● INFORMATION SHOWN:
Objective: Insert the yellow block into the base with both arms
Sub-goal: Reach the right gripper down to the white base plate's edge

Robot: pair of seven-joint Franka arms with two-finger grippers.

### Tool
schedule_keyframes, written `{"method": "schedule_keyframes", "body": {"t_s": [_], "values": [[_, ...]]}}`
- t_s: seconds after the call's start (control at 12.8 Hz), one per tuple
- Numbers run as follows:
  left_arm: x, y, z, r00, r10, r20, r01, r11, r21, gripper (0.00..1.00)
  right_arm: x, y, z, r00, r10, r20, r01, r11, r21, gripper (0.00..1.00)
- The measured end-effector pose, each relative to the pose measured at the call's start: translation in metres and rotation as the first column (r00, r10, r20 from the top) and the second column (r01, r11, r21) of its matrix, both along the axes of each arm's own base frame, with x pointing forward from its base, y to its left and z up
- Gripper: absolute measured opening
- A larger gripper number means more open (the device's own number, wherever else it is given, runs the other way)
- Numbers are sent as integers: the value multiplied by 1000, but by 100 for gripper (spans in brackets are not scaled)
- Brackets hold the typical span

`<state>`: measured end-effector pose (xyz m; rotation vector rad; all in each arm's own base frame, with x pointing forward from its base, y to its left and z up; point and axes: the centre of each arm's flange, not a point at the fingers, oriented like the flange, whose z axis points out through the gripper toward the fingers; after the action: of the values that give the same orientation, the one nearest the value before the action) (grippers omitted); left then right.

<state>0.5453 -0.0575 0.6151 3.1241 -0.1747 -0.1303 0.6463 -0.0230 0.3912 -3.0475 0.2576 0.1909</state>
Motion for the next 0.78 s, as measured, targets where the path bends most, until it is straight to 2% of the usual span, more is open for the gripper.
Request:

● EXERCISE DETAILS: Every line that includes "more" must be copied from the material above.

● SOLUTION BELOW:
- A larger gripper number means more open (the device's own number, wherever else it is given, runs the other way)
Motion for the next 0.78 s, as measured, targets where the path bends most, until it is straight to 2% of the usual span, more is open for the gripper.

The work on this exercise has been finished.